Les juges Abella, Karakatsanis et Martin sont d’avis contraire. Elles avancent que l’article 37 (10) LSJPA prive les adolescents d’une garantie contre les condamnations injustifiées à laquelle les adultes ont droit et perpétue donc un désavantage dont ils font les frais dans le cadre du système de justice pénale. Elles arrivent à la conclusion que l’article 37 (10) LSJPA viole à première vue l’article 15 de la Charte.

Le juge Kasirer se range partiellement à l’opinion de la juge Abella en considérant lui aussi que l’article 37 (10) LSJPA perpétue un désavantage pour les adolescents. Il juge toutefois que cette restriction au droit à l’égalité se justifie au regard de l’article premier de la Charte. En effet, il qualifie d’urgent et réel l’objectif de promouvoir la rapidité, la réadaptation précoce et la réinsertion sociale des adolescents et croit que l’obligation d’obtenir l’autorisation peut servir de mesure dissuasive contre un appel mal fondé. L’avantage proféré par cet article serait à son sens plus important que l’effet préjudiciable causé par l’obligation des adolescents de formuler une demande d’autorisation d’appel.

La compatibilité de l’article 37 (10) LSJPA avec l’article 7 de la Charte

Les juges Wagner, Moldaver, Brown, Rowe et Kasirer sont d’avis que l’article 37 (10) LSJPA est compatible avec l’article 7 de la Charte.

Bien qu’ils reconnaissent que l’article 37 (10) LSJPA impose une limite aux droits à la liberté des adolescents, ils considèrent que cette privation est conforme aux principes de justice fondamentale.

Les tribunaux ont réitéré à maintes reprises qu’il n’y a pas de droit d’appel garanti par la Constitution et encore moins, de droit d’en appeler automatiquement devant la Cour suprême. En l’absence d’une preuve à l’effet que les tribunaux exercent de manière problématique leur pouvoir discrétionnaire de permettre la tenue d’auditions en appel, le juge Wagner conclue que l’article 37 (10) LSJPA ne prive pas les adolescents de garanties procédurales suffisantes et que la possibilité pour eux d’effectuer des appels automatiques n’est pas une condition essentielle à l’exercice de la justice. 

Les juges Abella, Karakatsanis, Martin et Côté n’ont pas abordé cette question en raison de leur position exprimée plus haut.
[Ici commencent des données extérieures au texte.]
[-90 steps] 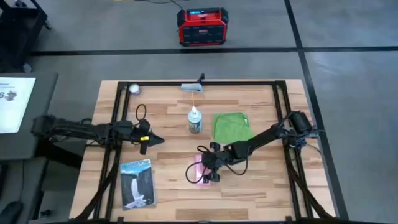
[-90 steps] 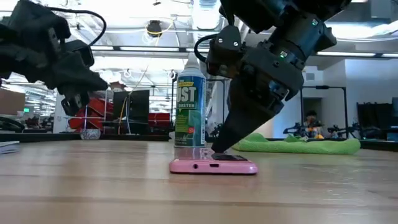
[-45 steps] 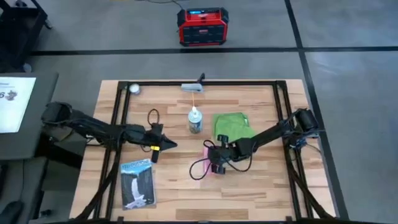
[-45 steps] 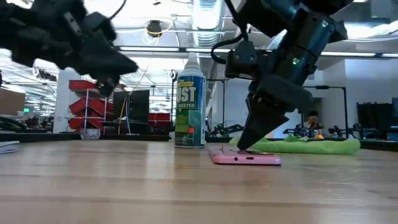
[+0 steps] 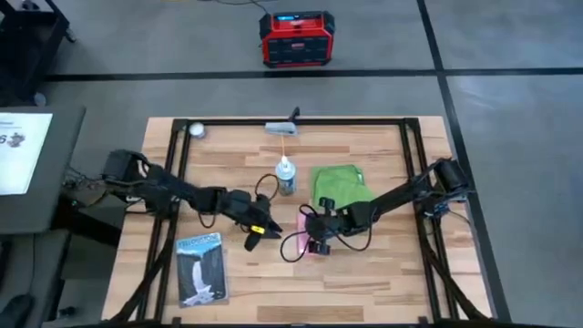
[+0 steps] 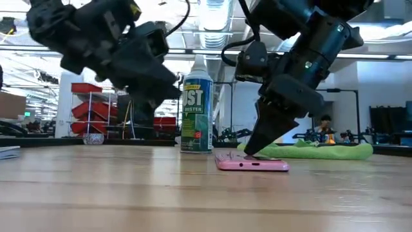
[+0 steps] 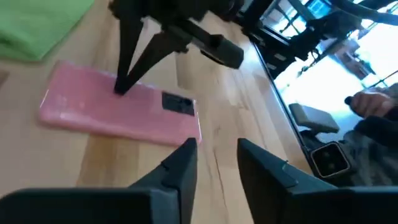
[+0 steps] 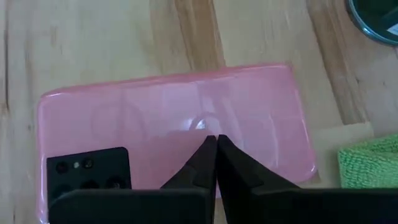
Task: Apply microfiber cloth
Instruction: Spray the pink cellphone using the spray bottle
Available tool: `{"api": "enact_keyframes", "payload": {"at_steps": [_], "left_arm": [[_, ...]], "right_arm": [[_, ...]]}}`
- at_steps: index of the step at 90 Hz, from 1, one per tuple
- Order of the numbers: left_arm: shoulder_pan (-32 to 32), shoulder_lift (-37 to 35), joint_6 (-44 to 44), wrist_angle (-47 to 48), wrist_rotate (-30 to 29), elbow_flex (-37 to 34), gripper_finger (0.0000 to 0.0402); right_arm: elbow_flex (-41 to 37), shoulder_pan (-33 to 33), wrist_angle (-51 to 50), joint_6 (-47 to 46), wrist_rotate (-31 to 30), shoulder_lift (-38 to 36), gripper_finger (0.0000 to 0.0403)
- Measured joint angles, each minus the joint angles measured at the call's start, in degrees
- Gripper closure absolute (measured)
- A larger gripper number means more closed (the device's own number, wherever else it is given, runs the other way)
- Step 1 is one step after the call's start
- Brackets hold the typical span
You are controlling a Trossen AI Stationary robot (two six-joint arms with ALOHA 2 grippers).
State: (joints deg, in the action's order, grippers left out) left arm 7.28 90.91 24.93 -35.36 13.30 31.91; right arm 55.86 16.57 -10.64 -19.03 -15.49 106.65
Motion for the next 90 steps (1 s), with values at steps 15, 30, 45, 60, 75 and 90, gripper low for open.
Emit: {"api": "enact_keyframes", "payload": {"at_steps": [15, 30, 45, 60, 75, 90], "left_arm": [[-1.3, 0.2, -0.1, 4.6, -1.2, 2.4, 0.0301], [-2.5, 0.2, 3.8, 8.7, -1.2, 4.2, 0.0312], [-3.6, 0.2, 9.4, 13.0, -1.3, 4.4, 0.0327], [-3.2, 0.2, 12.6, 14.2, -1.2, 4.4, 0.0319], [-2.1, 0.2, 14.9, 14.2, -1.2, 4.4, 0.0293], [-0.3, 0.2, 16.4, 14.8, -4.6, 4.4, 0.0274]], "right_arm": [[-0.2, 1.0, -1.7, 0.0, 0.3, -2.6, 0.0403], [-0.3, 1.5, -4.8, -0.3, -3.1, -6.2, 0.0403], [-0.2, 1.4, -6.6, -0.9, -4.0, -7.0, 0.0403], [-0.1, 1.9, -8.6, -2.4, -4.2, -7.1, 0.0403], [-0.1, 3.5, -10.0, -3.5, -5.5, -7.1, 0.0403], [-0.1, 5.7, -12.7, -6.4, -5.5, -7.1, 0.0403]]}}
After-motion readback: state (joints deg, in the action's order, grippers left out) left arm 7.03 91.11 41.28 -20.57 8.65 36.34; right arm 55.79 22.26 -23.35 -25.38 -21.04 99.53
Délai pour comparaître (R. c. Reilly, 2020 CSC 27)

Le 13 octobre 2020, la Cour Suprême du Canada a rendu l’arrêt R. c. Reilly, 2020 CSC 27, qui porte sur les conséquences du non-respect du délai prévu pour faire comparaître un prévenu. Dans cette affaire, M. Ryan Curtis Reilly faisait l’objet de diverses accusations en lien avec un incident de violence conjugale qui aurait eu lieu le 31 mars 2017. M. Reilly a été arrêté par les services policiers d’Edmonton le 4 avril 2017 à 11h50. Suite à son arrestation, il a été amené aux bureaux des services policiers d’Edmonton. Par après, il a comparu et fait l’objet d’une enquête sur remise en liberté. Cette audience a eu lieu le 5 avril 2017 à 22h59, soit près de 36 heures après son arrestation.
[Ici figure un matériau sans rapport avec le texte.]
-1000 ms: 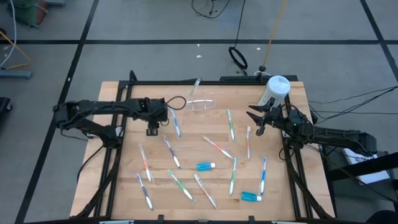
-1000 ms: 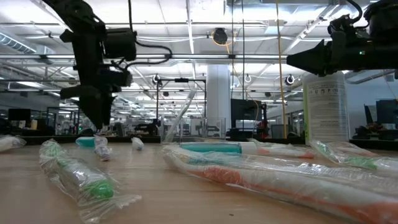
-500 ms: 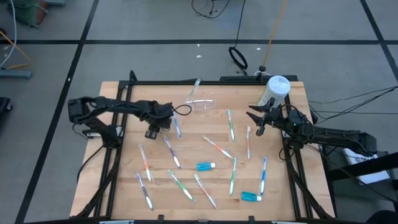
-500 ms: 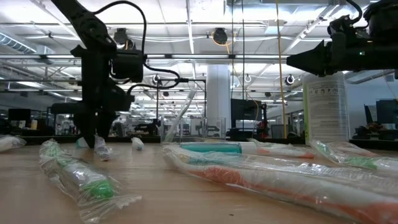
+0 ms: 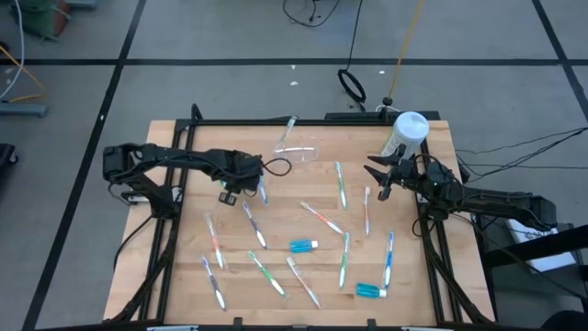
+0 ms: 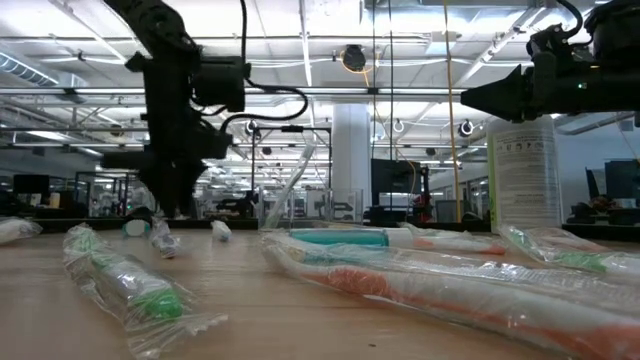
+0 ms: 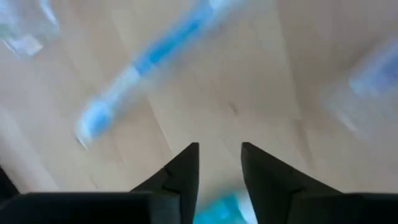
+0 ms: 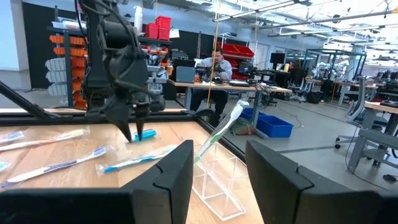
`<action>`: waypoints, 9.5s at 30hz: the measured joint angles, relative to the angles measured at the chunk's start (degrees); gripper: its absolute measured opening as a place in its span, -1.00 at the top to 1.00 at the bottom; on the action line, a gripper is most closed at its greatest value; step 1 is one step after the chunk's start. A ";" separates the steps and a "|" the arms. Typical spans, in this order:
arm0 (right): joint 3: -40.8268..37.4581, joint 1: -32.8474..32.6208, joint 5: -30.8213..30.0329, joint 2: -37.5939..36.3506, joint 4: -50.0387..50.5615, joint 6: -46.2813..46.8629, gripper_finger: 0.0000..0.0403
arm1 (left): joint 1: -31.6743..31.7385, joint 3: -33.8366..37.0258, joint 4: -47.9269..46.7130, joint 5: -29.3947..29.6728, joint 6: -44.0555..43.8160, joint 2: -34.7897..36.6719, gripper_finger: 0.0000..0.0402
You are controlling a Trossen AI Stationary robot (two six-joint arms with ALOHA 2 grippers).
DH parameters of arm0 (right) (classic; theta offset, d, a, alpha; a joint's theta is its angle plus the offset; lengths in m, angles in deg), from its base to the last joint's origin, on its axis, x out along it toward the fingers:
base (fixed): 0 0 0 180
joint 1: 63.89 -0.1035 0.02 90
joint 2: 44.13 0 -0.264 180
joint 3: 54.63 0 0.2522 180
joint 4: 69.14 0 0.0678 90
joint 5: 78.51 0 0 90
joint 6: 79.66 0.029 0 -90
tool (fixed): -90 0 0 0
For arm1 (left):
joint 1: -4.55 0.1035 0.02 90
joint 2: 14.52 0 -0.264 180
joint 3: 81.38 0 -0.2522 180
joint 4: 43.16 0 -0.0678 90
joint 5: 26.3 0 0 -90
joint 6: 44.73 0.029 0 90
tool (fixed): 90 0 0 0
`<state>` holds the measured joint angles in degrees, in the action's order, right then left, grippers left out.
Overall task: Pick & Place Toothbrushes
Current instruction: Put the mouthwash into the transparent organizer, then put the green toothbrush into the transparent organizer
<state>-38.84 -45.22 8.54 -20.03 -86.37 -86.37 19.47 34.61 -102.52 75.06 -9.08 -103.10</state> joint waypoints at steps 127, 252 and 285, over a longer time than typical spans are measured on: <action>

Le Code criminel du Canada prévoit à son article 503(1)a) qu’un agent de la paix qui arrête une personne doit la faire conduire devant un juge de paix sans retard injustifié et, au plus tard, dans un délai de vingt-quatre heures après son arrestation. Dans le présent cas, l’Honorable juge R.R. Cochard de la Cour provinciale de l’Alberta a ordonné un arrêt des procédures étant donné qu’il a considéré que les droits fondamentaux de M. Reilly avaient été lésés vu sa détention de plus de 24 heures. Plus précisément, il considère que les droits de M. Reilly en vertu des articles 7, 9 et 11e) de la Charte canadienne des droits et libertés avaient été lésés, à savoir le droit à la liberté, le droit à la protection contre la détention arbitraire et le droit de ne pas être privé sans juste cause d’une mise en liberté assortie d’un cautionnement raisonnable. Il considère également que le remède à cette lésion des droits de l’accusé est l’arrêt des procédures. Cette décision de première instance, pouvant être lue ici, effectue une analyse du problème systémique des détentions plus longues que 24 heures dans la province de l’Alberta.
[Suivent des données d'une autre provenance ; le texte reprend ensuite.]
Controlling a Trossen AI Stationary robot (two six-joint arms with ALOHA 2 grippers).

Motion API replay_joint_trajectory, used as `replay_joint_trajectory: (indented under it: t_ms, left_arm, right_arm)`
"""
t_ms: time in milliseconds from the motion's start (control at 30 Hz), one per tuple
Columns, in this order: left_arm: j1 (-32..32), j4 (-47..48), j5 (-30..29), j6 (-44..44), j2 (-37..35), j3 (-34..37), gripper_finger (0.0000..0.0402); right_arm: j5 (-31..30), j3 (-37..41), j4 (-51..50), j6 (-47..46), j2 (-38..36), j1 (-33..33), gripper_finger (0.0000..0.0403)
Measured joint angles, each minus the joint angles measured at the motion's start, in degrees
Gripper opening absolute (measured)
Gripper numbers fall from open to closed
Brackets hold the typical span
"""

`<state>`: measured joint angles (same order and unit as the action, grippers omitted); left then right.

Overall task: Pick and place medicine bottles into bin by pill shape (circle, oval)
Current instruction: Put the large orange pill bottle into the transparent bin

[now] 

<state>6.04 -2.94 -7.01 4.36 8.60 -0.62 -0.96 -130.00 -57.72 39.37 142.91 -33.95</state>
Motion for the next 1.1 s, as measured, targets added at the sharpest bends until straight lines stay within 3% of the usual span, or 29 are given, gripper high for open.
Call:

La Couronne a porté cette décision en appel devant la Cour d’appel de l’Alberta. La Couronne admettait que les droits fondamentaux de l’accusé avaient été lésés, mais contestait le fait que l’arrêt des procédures soit le remède approprié. La Couronne questionnait s’il était approprié que l’arrêt des procédures soit utilisé comme remède individuel pour l’accusé alors que le problème des détentions trop longues était systémique au sein de la province. La Cour d’appel de l’Alberta a donné raison à la Couronne dans une décision pouvant être lue ici et ordonnait que le dossier soit retourné à la Cour provinciale de l’Alberta pour un procès de l’accusé.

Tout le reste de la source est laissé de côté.